Game 193 finished two moves earlier than game 178 in the same position [that was the “proper subset” game I mentioned abovenot only were the final positions essentially the same, but the moves were played in the same order].
Finally, games 295 and 332 were 58 moves long and finished in the same position with a P2 win, and game 315 was in the same position after 58 moves, and finished two moves later, also with a P2 win. 
wccanard at 20090130
Those last games I’m talking abuot (332,315) are
http://www.littlegolem.net/jsp/game/game.jsp?gid=932808
http://www.littlegolem.net/jsp/game/game.jsp?gid=932826
http://www.littlegolem.net/jsp/game/game.jsp?gid=879032
Probably Bernard Herwig couldn’t believe his luck ;) 
wccanard at 20090130
@yper: I just reloaded the entire database from this site, this time keeping track of the LG game numbers. So there will be no more of this “game 332 in my database” rubbishI can easily find out the LG numbers.

wccanard at 20090130
When I said “game number x”, for x in the following vector:
[3, 94, 23, 80, 193, 178, 295, 332, 315]
I was talking about the golem game with number in the following vector:
[421813, 555263, 421834, 555248, 736853, 736838, 879032, 932826, 932808]

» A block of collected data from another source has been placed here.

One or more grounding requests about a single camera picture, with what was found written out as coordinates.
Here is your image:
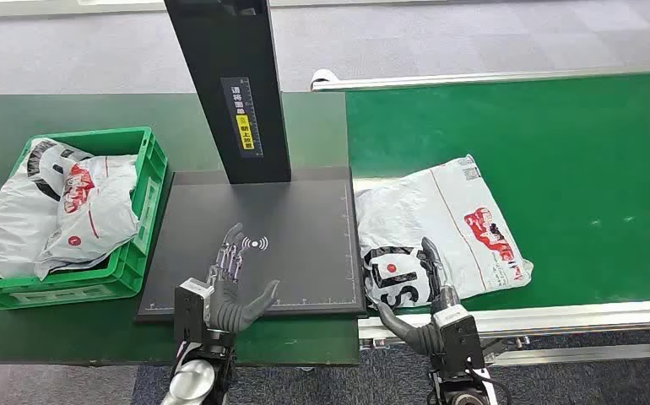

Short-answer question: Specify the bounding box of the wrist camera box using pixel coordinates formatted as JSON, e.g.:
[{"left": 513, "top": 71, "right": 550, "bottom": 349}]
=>
[
  {"left": 432, "top": 304, "right": 486, "bottom": 373},
  {"left": 174, "top": 278, "right": 215, "bottom": 343}
]

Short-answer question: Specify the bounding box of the aluminium conveyor frame bar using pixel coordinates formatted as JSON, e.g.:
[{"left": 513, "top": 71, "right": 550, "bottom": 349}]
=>
[{"left": 490, "top": 342, "right": 650, "bottom": 367}]

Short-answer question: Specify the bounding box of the white mailer bag red stripe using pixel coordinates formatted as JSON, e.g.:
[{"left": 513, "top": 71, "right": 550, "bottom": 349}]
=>
[{"left": 354, "top": 154, "right": 534, "bottom": 311}]

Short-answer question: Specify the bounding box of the black yellow column label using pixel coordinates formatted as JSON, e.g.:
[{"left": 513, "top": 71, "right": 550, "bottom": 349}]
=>
[{"left": 219, "top": 76, "right": 264, "bottom": 159}]

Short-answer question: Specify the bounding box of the green conveyor belt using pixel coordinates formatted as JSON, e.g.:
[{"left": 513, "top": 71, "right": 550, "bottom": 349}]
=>
[{"left": 345, "top": 71, "right": 650, "bottom": 313}]

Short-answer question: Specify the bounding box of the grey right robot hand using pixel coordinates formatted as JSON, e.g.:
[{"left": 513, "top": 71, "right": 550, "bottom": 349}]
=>
[{"left": 376, "top": 236, "right": 463, "bottom": 357}]

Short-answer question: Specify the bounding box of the large grey mailer bag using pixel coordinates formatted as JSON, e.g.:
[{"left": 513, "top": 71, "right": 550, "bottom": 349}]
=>
[{"left": 0, "top": 137, "right": 108, "bottom": 279}]

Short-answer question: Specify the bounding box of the wide aluminium conveyor rail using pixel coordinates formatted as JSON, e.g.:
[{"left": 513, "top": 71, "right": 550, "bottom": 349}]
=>
[{"left": 357, "top": 300, "right": 650, "bottom": 342}]

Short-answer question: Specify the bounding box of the thin aluminium conveyor rail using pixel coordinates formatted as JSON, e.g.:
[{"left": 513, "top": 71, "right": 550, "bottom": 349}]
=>
[{"left": 309, "top": 67, "right": 650, "bottom": 92}]

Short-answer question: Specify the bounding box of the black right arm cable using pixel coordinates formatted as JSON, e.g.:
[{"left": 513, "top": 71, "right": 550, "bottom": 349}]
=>
[{"left": 469, "top": 365, "right": 513, "bottom": 405}]

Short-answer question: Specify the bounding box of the black scanner column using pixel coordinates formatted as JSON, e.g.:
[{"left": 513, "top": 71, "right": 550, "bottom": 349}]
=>
[{"left": 164, "top": 0, "right": 293, "bottom": 186}]

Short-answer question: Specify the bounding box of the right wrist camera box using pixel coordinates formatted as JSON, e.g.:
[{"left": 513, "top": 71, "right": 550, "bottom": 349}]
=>
[{"left": 432, "top": 304, "right": 486, "bottom": 373}]

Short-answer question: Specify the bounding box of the green plastic crate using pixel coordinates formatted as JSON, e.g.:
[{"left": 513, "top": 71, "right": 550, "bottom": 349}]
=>
[{"left": 0, "top": 126, "right": 170, "bottom": 311}]

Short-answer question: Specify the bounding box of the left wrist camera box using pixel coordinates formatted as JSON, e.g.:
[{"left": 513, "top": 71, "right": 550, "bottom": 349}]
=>
[{"left": 174, "top": 278, "right": 215, "bottom": 343}]

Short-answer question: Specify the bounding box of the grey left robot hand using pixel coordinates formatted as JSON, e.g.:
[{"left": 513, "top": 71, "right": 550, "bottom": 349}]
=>
[{"left": 204, "top": 222, "right": 281, "bottom": 335}]

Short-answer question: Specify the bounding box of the black scanner base plate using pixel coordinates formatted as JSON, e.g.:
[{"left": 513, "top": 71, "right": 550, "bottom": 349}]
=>
[{"left": 134, "top": 165, "right": 368, "bottom": 324}]

Sorry to obfuscate things. If only one could edit forum postings here! 
trincot at 20090201
It would also be an interesting exercise to take the games where P1 did not win, and identify the first wrong move made by P2. Of course this is out of the scope of automated processing, although if two games start the same way and one ends with P1 as winner, while the 2nd doesn’t, and if P2 was the one who made the deviating move, then that move is a candidate “wrong move”...

wccanard at 20090201
That’s an interesting point! [typo: you mean “P2 did not win” in the first sentence, of course]. In fact I have done a bit of this sort of analysis already. I have tried really hard to learn some standard openings. I have seen that in practice this isn’t doing me much good against the strong players, because I play 9 moves and now all I have is “P2 usually wins in this line”, but of course I can’t win yet, because I don’t understand the principles of the game yet. But I know several examples of “wrong moves” now, and have them written down. Probably the top players all know these traps already though.